* _Task to carry out_
Print the data exactly. Pictures stay out.
------------------------------------------------
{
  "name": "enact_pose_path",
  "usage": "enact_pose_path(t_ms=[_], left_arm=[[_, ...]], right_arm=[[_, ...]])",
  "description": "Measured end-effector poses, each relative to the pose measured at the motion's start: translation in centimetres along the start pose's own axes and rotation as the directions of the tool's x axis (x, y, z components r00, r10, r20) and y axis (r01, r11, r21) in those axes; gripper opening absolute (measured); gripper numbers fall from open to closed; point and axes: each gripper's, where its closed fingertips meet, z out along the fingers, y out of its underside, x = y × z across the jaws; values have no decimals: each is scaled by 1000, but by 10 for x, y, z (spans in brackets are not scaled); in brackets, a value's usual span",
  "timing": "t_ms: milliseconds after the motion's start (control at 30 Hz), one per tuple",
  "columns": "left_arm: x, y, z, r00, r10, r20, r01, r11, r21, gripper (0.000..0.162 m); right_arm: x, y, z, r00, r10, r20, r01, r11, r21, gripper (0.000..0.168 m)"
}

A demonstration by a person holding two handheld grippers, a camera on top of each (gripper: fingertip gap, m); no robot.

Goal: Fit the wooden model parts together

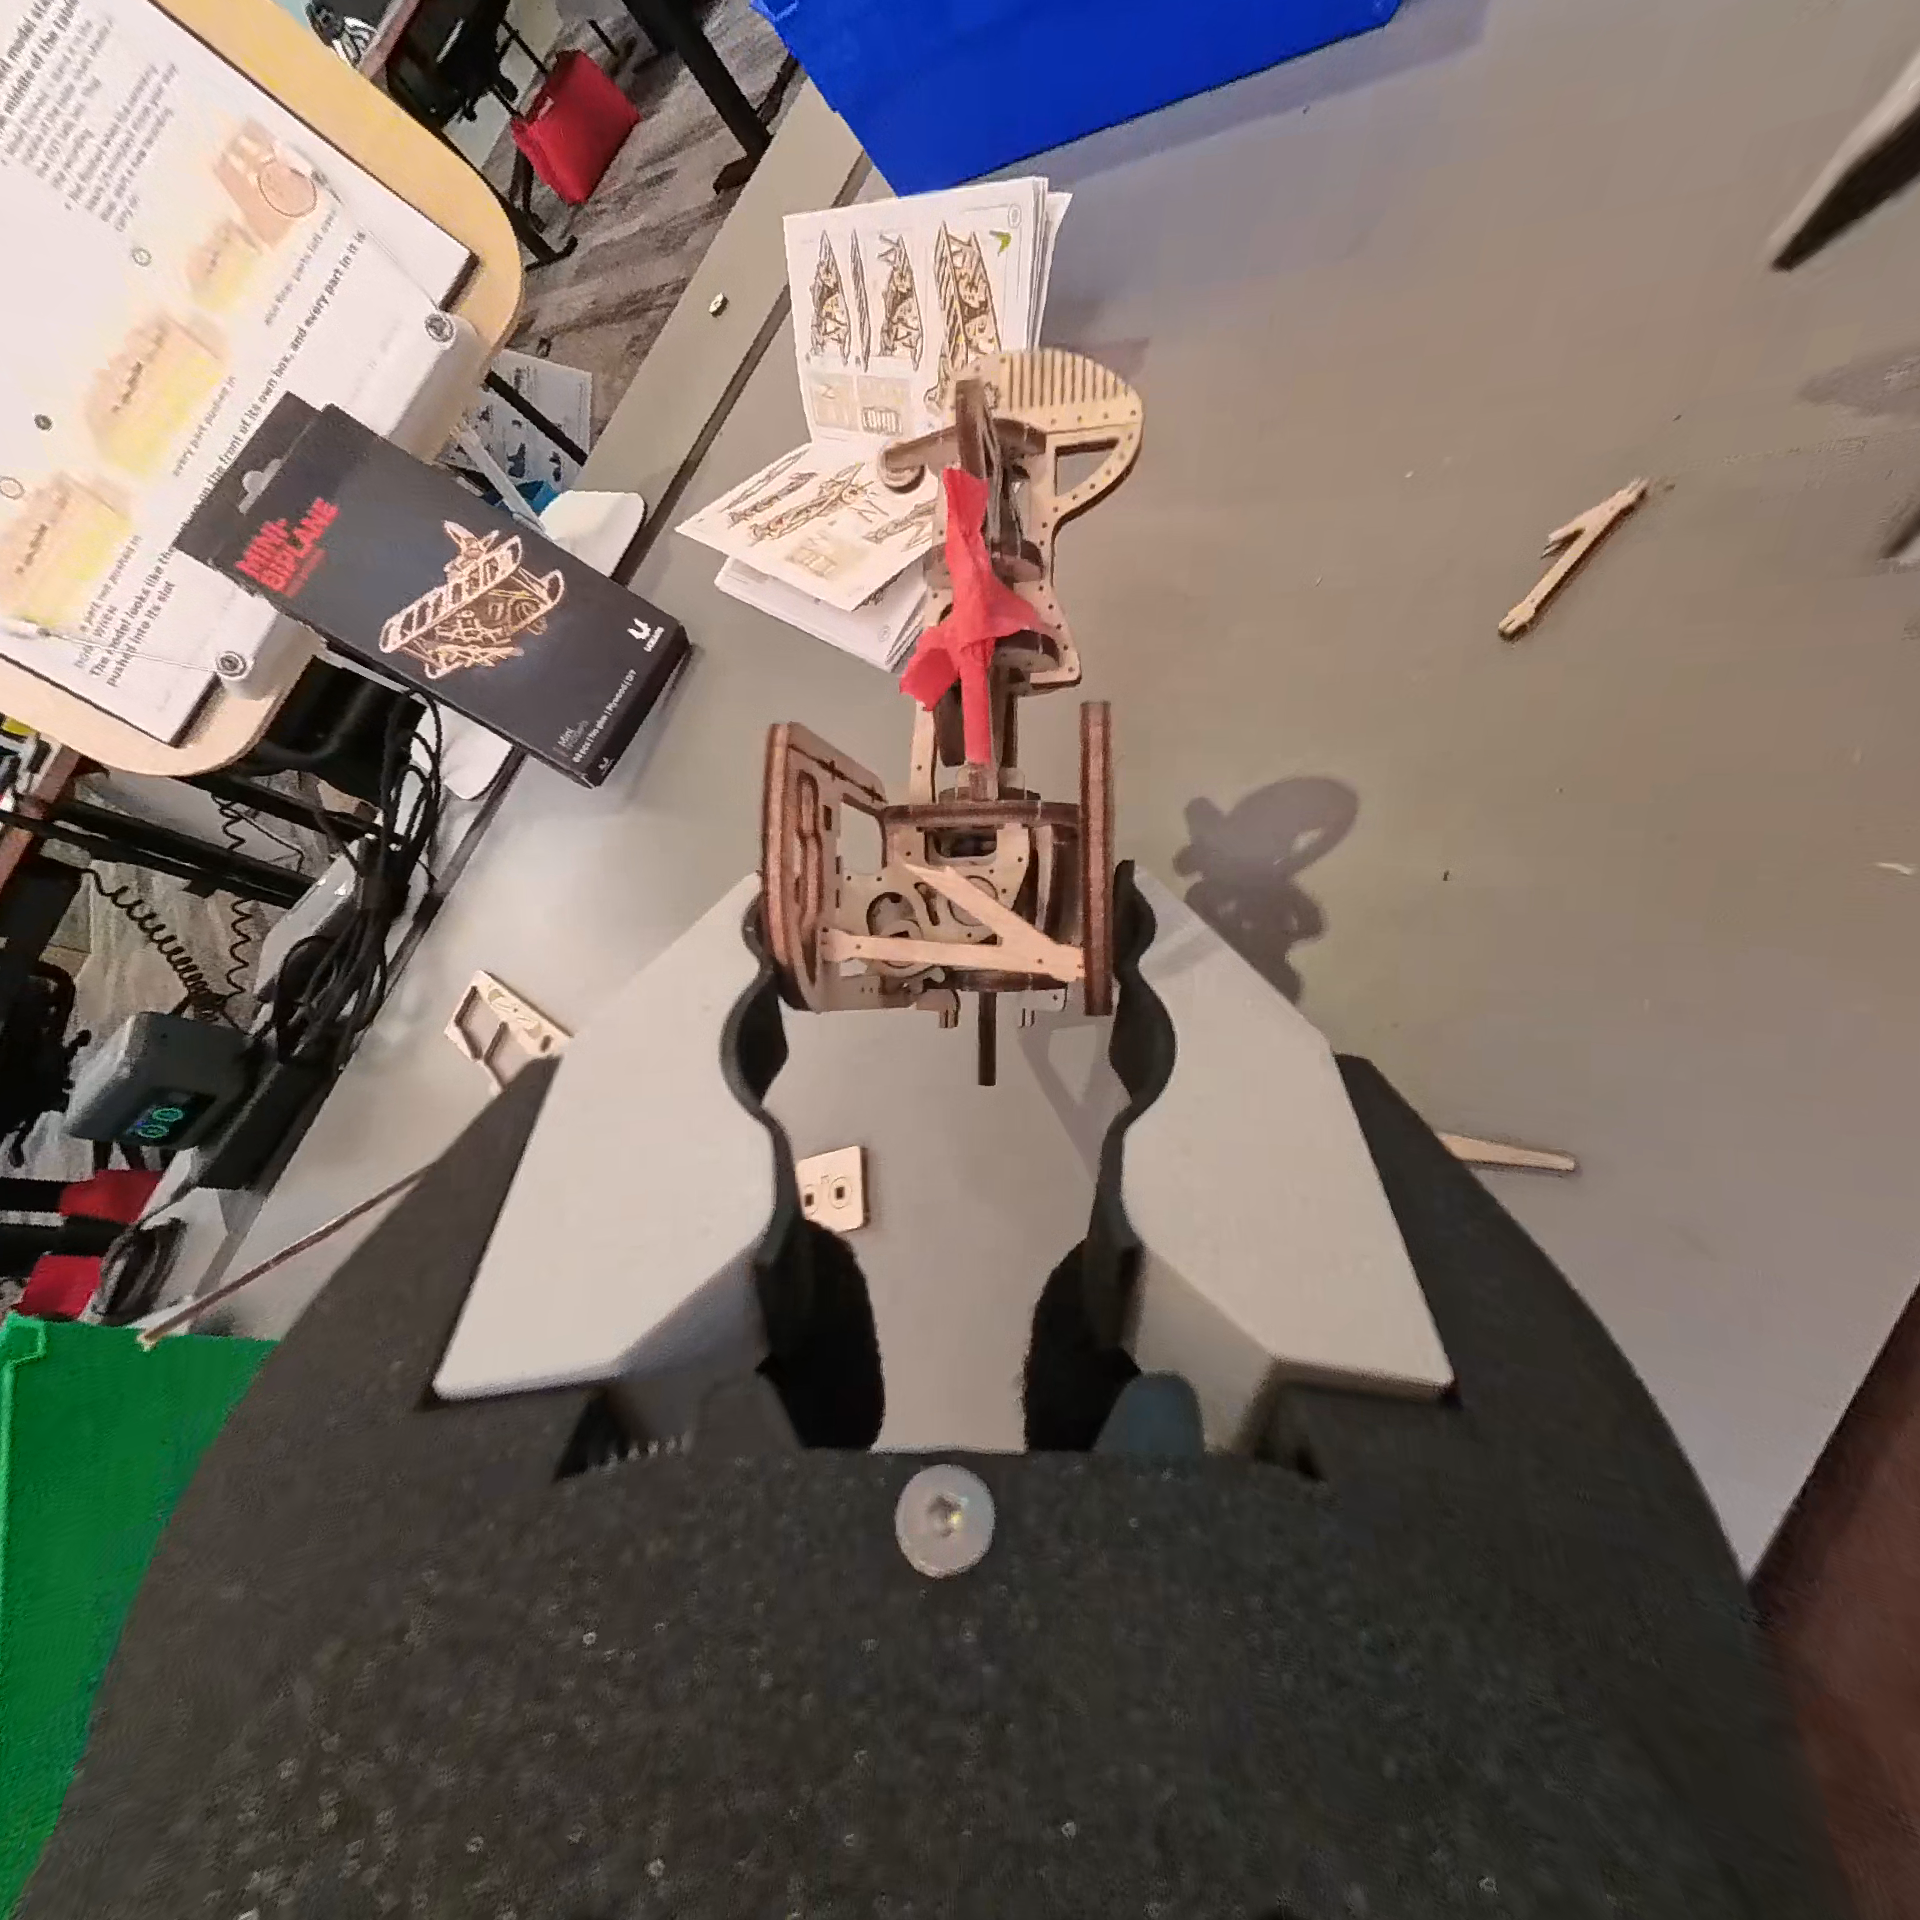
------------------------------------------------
* _Reply_
{
  "name": "enact_pose_path",
  "usage": "enact_pose_path(t_ms=[_], left_arm=[[_, ...]], right_arm=[[_, ...]])",
  "description": "Measured end-effector poses, each relative to the pose measured at the motion's start: translation in centimetres along the start pose's own axes and rotation as the directions of the tool's x axis (x, y, z components r00, r10, r20) and y axis (r01, r11, r21) in those axes; gripper opening absolute (measured); gripper numbers fall from open to closed; point and axes: each gripper's, where its closed fingertips meet, z out along the fingers, y out of its underside, x = y × z across the jaws; values have no decimals: each is scaled by 1000, but by 10 for x, y, z (spans in brackets are not scaled); in brackets, a value's usual span",
  "timing": "t_ms: milliseconds after the motion's start (control at 30 Hz), one per tuple",
  "columns": "left_arm: x, y, z, r00, r10, r20, r01, r11, r21, gripper (0.000..0.162 m); right_arm: x, y, z, r00, r10, r20, r01, r11, r21, gripper (0.000..0.168 m)"
}

A demonstration by a person holding two handheld grippers, a camera on top of each (gripper: fingertip gap, m); no robot.

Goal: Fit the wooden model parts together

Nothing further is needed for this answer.